HARMSEN VAN BEEK, Fritzi


Goede morgen? Hemelse mevrouw Ping

Goede morgen? Hemelse mevrouw Ping

Is U de zachte nacht bevallen, hebben de on

deugende, geheimzinnige planten naar behoren


gegeurd en zijn hopelijk geen van uw overige

zuigelingen aan de builenpest bezweken?

Hebt u de interessant nerveuze godvruchtige

vogeltjes, vrome goedertierende mevrouw, al wel

bekeken, druk telefonerend van: hallo met piet,

kom je op mijn tak – de sierlijke levendige

vogels, allemaal allemaal voor de brave poes,

die veel beproefde droevige moeder. Ja verdomd,

deze ziekte, lieve beklagenswaardige mevrouw,

is een wrede rakker en zoveel is wel duidelijk:

er valt niet tegen op te baren, waar zelfs het

begrafeniswezen, die intieme huisgenoot, die

zeer bekende schenker ook van lauwe melk,

op zijn verlengde achterpoten het ter

aarde bestellen welhaast niet meer bij kan

benen, nietwaar, dame Ping, radarbesnorde,

dubbelgepuntmutste, mevrouwogige poezin?

Het is nu beter te zitten zonder weemoed in

de rauwe geurige ochtendlucht, nu de zon nog

teder is en de gordijnen levendig in de goede

vrolijke wind. O halmstaartige voortreffelijke,

kijk, zwijgzame zwakzinnige allerliefste,

er loopt een belangwekkend, héél klein maar

bijzonder lekker beestje tussen de kiezelstenen

onder de hemelsblauwe hortensia.

(Aan mijn neerslachtige poes, ter vertroosting

bij het overlijden van zijn gebroed)


Geachte Muizenpoot,

Hoe gaat het met U, met mij goed. Wel is alles heel
vervelend, als ik voorover lig gebed in mijn gedachten

aan U en ben ik ook heel eenzaam. En onderga de lente
als een flauwte. Dit is mij nu zo vaak al overkomen dat

ik er de klad van in mijn wezen heb en dat tussen het
afgerukte vlees der hyacinten de verplegers van die

bloemen knielen voor vreemdelingen. (Dit heb ik zelf gezien
vanuit de trein naar Haarlem.) Zoiets zondigs en krank-

zinnigs U te schrijven, maar omdat lente en liefde een
aberratie is – en niet omgekeerd – opdat U daar niet in

zal trappen, in een vreemd land en zo eenzaam te dwalen.
(Bepalend voor het lot van zwervelingen enkel herkomst.)

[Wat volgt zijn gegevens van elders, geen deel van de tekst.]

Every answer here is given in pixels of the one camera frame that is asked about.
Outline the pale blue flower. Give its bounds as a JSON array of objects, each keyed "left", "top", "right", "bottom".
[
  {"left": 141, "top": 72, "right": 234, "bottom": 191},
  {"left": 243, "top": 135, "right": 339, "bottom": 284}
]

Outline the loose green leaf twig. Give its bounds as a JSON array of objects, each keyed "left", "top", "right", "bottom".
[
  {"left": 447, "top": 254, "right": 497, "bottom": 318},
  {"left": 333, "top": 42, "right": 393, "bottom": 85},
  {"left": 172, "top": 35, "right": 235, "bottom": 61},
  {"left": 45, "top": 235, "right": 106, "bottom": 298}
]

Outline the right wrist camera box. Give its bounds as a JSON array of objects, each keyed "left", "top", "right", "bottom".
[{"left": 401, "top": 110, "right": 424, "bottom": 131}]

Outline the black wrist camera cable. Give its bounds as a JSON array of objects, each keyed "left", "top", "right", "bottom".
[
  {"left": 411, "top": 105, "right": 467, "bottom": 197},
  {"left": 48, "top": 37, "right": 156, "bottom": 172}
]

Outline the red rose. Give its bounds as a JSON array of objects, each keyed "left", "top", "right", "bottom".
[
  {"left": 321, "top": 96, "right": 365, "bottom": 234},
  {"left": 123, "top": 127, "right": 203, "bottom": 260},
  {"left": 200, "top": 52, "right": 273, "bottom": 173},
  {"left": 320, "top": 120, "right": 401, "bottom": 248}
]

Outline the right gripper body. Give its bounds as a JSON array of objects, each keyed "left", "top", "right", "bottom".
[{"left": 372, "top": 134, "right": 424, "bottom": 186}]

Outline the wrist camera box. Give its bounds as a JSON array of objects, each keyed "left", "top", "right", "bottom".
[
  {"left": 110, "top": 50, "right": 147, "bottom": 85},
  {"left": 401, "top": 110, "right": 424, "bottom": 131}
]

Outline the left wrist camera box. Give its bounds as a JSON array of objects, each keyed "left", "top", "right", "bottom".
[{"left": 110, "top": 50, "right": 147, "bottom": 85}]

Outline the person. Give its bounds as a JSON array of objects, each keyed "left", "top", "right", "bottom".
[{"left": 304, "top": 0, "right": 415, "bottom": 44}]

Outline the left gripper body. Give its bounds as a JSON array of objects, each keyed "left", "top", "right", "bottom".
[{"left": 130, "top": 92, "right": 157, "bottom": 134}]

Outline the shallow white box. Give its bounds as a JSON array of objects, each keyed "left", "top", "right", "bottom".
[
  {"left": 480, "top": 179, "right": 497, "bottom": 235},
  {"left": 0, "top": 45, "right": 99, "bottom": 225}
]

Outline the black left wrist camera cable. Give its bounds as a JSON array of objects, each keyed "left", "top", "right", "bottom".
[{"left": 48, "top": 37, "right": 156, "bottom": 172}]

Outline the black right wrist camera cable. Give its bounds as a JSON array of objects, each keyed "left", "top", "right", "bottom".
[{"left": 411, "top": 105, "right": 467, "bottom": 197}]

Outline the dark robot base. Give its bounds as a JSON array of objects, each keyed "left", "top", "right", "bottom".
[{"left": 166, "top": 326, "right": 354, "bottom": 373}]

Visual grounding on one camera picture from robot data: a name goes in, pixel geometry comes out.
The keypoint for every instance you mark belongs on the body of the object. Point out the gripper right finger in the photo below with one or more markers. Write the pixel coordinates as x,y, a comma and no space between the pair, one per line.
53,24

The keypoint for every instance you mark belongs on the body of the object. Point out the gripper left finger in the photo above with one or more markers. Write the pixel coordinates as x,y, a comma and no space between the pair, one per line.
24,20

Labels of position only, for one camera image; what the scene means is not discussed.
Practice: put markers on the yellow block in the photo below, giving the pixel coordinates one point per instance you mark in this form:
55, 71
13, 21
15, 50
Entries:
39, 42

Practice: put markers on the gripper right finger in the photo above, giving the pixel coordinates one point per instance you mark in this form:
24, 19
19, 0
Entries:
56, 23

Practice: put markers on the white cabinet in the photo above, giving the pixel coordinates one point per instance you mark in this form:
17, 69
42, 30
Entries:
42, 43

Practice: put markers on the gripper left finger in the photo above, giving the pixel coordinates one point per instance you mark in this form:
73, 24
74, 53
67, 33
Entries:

Nu met mijn hart gaat het wel beter, maar de tuin is
verwoest mijn lam, verwoest. En sta ik radeloos onder

onzuiver groen in dit en komende seizoenen: mijn hoofd
en hatens toe, mijn hout tot bladeren bedorven en

schrijven wij pas mei. Dat hebt U er nu van, mij
’s winters te beminnen en ’s zomers te dwingen onder

raar lover humorloos en onchinees te wezen, mij, lief
hebbend evenwichtig als een oude man, genegenheid bed-

weterig doen zien ontaarden in het teer, vraatzuchtig
zeuren der libelle-achtige dames, want ik weet mijn plek.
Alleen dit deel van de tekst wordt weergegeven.